* What you will do:
Starting at the line below holding "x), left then" and stopping at the line holding "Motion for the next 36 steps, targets", print every line exactly, both ends included, and leave the rest out.

Saved entries
-=-=-=-=-

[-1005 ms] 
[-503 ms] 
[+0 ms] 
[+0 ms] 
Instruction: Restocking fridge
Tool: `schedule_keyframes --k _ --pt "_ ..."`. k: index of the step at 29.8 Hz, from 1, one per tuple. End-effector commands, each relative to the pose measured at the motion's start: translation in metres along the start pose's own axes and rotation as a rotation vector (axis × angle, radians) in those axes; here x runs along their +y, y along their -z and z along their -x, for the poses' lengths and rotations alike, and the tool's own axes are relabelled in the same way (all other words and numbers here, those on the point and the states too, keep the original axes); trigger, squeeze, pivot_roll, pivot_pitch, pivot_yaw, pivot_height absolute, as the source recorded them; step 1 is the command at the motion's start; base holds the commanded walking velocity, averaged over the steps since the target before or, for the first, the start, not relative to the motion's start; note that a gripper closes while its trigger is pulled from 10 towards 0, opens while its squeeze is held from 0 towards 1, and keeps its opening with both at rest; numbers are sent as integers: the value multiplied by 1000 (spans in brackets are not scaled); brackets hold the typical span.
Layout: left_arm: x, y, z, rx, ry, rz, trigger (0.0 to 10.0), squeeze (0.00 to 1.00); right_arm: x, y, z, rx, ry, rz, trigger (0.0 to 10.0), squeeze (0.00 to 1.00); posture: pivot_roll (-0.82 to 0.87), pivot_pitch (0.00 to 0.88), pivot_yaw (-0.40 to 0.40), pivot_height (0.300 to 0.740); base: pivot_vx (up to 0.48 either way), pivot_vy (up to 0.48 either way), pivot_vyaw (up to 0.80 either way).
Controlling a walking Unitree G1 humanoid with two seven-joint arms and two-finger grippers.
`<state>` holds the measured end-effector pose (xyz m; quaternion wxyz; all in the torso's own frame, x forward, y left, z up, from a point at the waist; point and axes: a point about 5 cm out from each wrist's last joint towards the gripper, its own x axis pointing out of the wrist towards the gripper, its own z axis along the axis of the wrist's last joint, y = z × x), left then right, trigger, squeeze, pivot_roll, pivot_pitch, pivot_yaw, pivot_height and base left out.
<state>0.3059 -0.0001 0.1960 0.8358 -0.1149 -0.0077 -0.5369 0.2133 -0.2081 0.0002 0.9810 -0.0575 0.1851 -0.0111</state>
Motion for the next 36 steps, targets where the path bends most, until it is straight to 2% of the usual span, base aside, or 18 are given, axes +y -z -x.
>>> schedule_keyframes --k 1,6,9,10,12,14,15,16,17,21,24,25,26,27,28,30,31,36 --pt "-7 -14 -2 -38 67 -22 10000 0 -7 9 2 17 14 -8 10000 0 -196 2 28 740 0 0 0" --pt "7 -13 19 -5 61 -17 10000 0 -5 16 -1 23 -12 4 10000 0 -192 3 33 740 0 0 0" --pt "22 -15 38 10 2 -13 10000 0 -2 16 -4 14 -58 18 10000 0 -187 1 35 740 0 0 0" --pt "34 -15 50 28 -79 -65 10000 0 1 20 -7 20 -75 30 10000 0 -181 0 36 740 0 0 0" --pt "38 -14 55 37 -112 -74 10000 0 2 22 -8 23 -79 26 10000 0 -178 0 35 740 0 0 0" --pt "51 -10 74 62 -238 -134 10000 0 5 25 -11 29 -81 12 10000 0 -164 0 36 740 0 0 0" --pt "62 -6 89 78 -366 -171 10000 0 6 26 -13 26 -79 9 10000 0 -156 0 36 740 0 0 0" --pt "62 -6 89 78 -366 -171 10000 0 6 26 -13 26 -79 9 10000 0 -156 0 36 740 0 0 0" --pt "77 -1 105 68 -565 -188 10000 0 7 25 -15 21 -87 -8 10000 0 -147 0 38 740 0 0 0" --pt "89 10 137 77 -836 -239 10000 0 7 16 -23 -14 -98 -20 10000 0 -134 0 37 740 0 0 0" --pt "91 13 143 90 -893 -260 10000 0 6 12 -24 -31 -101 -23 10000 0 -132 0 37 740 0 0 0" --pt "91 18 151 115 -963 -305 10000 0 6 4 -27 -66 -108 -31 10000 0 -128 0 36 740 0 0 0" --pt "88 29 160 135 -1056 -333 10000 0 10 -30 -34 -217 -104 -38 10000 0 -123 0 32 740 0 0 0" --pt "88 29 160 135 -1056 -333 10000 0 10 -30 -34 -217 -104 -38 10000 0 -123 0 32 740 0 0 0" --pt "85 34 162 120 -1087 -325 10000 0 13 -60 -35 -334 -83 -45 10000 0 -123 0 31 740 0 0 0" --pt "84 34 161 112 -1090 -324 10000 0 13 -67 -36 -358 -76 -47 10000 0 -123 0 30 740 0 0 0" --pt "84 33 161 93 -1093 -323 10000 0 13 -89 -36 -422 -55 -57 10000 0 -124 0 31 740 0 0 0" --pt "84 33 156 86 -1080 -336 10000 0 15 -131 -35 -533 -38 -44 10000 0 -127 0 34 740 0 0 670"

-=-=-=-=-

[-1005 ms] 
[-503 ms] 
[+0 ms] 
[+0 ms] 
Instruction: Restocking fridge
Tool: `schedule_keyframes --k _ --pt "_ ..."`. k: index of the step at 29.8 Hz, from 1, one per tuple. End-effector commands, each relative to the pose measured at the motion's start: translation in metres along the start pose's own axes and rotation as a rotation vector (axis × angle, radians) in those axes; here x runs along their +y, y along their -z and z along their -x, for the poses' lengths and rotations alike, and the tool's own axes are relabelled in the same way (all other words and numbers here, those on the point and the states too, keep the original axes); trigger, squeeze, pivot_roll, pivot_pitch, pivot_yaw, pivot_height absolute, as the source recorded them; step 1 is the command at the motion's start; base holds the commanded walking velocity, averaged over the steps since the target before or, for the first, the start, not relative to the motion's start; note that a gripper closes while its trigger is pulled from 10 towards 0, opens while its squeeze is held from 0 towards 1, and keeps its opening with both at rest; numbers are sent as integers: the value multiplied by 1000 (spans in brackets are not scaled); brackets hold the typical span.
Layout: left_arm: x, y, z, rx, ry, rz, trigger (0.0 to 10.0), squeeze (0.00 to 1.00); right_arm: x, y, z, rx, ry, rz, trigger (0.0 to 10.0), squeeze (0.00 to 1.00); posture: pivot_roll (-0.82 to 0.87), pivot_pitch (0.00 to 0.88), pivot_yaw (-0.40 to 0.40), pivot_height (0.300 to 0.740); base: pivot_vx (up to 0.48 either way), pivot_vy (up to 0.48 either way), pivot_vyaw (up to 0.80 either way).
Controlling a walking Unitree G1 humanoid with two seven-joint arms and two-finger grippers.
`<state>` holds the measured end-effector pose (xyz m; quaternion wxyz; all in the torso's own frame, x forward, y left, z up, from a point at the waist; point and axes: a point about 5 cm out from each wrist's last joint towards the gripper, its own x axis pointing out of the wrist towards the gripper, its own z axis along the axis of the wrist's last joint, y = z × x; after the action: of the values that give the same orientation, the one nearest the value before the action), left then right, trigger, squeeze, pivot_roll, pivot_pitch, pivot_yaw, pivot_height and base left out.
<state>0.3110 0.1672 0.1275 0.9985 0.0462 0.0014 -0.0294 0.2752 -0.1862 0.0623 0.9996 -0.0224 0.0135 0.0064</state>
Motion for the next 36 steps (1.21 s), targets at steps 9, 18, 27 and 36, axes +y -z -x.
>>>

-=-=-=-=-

* Written answer:
`<state>` holds the measured end-effector pose (xyz m; quaternion wxyz; all in the torso's own frame, x forward, y left, z up, from a point at the waist; point and axes: a point about 5 cm out from each wrist's last joint towards the gripper, its own x axis pointing out of the wrist towards the gripper, its own z axis along the axis of the wrist's last joint, y = z × x), left then right, trigger, squeeze, pivot_roll, pivot_pitch, pivot_yaw, pivot_height and base left out.
<state>0.3059 -0.0001 0.1960 0.8358 -0.1149 -0.0077 -0.5369 0.2133 -0.2081 0.0002 0.9810 -0.0575 0.1851 -0.0111</state>
Motion for the next 36 steps, targets where the path bends most, until it is straight to 2% of the usual span, base aside, or 18 are given, axes +y -z -x.

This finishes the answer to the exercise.